(INPUT DATA begins)

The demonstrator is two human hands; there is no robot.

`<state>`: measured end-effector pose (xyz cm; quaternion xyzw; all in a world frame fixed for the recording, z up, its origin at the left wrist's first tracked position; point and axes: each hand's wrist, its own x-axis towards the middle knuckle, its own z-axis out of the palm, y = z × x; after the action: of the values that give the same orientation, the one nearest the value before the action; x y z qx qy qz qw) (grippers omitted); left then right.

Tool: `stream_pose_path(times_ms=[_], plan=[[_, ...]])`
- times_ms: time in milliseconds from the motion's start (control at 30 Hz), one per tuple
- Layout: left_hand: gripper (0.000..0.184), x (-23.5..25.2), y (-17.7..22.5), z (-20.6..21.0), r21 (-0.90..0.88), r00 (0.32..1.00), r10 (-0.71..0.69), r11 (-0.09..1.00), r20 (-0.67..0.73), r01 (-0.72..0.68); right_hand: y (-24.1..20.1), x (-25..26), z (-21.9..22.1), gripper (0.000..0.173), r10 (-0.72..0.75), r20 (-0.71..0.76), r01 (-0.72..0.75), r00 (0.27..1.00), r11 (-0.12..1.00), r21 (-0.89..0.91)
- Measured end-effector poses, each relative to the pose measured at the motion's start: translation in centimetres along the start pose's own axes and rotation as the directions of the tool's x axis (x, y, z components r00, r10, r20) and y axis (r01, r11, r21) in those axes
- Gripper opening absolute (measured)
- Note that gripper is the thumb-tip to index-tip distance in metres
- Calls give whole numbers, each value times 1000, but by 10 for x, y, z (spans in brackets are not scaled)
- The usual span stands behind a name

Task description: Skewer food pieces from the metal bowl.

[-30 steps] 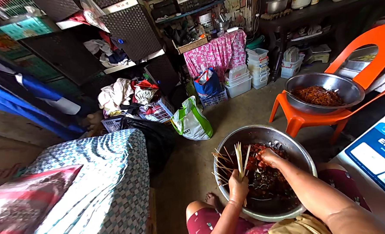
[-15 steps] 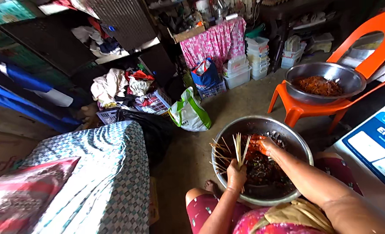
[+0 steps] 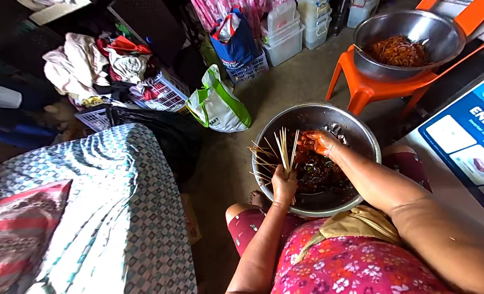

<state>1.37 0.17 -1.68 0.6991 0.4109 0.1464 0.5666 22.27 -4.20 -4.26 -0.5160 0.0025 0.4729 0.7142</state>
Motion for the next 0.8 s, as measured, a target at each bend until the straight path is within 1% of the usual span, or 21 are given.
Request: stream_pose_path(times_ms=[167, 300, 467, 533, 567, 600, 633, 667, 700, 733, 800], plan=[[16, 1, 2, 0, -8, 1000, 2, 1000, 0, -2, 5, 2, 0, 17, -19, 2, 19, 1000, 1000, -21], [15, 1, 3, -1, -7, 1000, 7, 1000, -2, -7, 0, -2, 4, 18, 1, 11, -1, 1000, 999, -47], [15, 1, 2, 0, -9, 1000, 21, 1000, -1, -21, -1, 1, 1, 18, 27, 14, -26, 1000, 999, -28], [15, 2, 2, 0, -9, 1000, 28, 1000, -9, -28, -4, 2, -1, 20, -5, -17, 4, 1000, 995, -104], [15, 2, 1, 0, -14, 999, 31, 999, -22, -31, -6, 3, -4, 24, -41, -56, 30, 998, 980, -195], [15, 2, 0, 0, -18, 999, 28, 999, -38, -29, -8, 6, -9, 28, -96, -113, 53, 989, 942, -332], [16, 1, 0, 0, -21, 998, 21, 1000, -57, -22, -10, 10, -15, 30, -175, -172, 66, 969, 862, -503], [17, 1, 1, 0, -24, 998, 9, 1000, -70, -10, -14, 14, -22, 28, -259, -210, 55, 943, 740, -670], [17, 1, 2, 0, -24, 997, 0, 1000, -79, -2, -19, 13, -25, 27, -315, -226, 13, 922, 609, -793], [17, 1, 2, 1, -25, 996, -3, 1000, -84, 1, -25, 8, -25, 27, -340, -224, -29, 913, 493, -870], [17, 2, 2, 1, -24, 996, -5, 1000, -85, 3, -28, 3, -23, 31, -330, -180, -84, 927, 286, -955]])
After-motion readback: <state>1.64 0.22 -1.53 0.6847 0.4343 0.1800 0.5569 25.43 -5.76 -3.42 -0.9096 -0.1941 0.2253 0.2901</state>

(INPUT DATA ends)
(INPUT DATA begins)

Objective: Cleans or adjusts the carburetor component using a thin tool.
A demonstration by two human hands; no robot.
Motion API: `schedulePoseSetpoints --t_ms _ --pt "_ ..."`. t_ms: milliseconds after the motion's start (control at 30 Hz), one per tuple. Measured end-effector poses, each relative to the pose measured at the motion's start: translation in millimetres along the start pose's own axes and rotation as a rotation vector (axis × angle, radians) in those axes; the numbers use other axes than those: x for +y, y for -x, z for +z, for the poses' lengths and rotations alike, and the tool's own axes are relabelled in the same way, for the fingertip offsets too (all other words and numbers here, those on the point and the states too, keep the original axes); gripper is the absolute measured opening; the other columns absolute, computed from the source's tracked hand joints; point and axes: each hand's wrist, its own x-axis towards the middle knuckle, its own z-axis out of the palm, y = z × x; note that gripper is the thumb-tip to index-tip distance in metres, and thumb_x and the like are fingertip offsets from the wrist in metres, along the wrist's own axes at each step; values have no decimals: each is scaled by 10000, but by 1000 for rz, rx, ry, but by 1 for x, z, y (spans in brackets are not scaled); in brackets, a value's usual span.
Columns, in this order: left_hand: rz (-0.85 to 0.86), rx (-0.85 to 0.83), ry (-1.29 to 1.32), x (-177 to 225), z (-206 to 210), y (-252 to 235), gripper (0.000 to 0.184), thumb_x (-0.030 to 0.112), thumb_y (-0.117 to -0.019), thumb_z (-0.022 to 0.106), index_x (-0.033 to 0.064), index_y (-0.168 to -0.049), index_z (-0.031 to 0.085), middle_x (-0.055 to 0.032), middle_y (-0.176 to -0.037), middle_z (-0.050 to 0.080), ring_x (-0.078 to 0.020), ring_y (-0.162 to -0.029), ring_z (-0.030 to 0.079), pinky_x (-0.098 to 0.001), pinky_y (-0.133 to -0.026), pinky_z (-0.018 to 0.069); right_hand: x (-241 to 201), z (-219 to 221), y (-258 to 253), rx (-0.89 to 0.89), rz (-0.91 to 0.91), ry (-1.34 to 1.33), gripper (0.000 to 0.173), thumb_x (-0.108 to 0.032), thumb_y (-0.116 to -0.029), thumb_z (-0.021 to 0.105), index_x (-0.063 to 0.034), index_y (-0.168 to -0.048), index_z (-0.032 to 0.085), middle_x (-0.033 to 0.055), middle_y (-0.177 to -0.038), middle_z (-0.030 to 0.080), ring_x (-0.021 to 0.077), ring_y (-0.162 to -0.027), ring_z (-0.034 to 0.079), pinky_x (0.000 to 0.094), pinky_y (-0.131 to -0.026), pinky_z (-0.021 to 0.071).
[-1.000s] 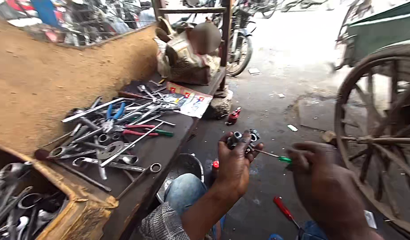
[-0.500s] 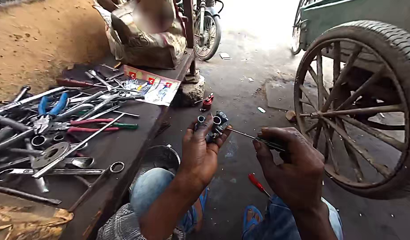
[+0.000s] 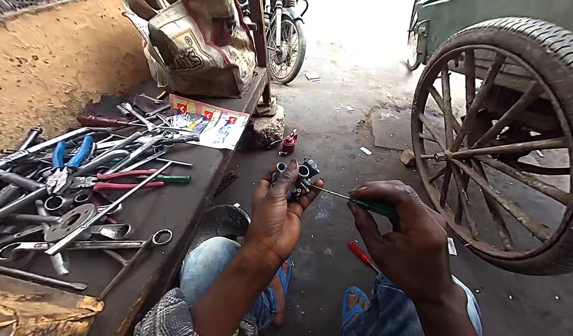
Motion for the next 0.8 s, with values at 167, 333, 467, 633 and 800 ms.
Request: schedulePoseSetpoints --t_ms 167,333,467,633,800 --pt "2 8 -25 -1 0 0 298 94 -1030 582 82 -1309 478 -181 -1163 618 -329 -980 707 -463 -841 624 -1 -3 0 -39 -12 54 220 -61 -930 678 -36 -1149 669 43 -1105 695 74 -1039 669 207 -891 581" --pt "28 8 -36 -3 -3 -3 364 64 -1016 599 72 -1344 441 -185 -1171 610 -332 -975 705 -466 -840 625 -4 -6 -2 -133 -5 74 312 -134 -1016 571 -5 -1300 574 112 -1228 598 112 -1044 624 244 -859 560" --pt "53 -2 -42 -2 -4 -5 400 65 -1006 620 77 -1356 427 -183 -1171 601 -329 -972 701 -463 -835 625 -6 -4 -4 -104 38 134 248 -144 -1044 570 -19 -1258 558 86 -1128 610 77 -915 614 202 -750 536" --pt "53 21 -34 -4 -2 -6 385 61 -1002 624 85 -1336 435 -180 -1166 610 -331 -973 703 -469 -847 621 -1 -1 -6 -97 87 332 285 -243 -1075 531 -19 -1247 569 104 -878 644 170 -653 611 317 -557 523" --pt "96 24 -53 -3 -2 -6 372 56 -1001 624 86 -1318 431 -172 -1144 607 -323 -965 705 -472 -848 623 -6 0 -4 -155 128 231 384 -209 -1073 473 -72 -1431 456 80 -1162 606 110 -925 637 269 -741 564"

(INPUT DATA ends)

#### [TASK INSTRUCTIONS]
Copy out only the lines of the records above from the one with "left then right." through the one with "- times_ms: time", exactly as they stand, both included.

#### [WRITTEN REPLY]
`<state>`: measured end-effector pose (xyz cm; quaternion xyzw; all in a world frame fixed for the recording, z up, its origin at the left wrist's first tracked position; point and axes: each hand's wrist, its own x-axis towards the middle knuckle, its own z-axis out of the palm, y = z × x; after the action: of the values that give the same orientation, the one nearest the value before the action; x y z qx qy qz qw) (grippers omitted); left then right.

Tool: `stream_pose_path(times_ms=[_], plan=[[_, ...]])`
- times_ms: time in milliseconds from the motion's start (control at 30 Hz), one per tuple

No further response is required.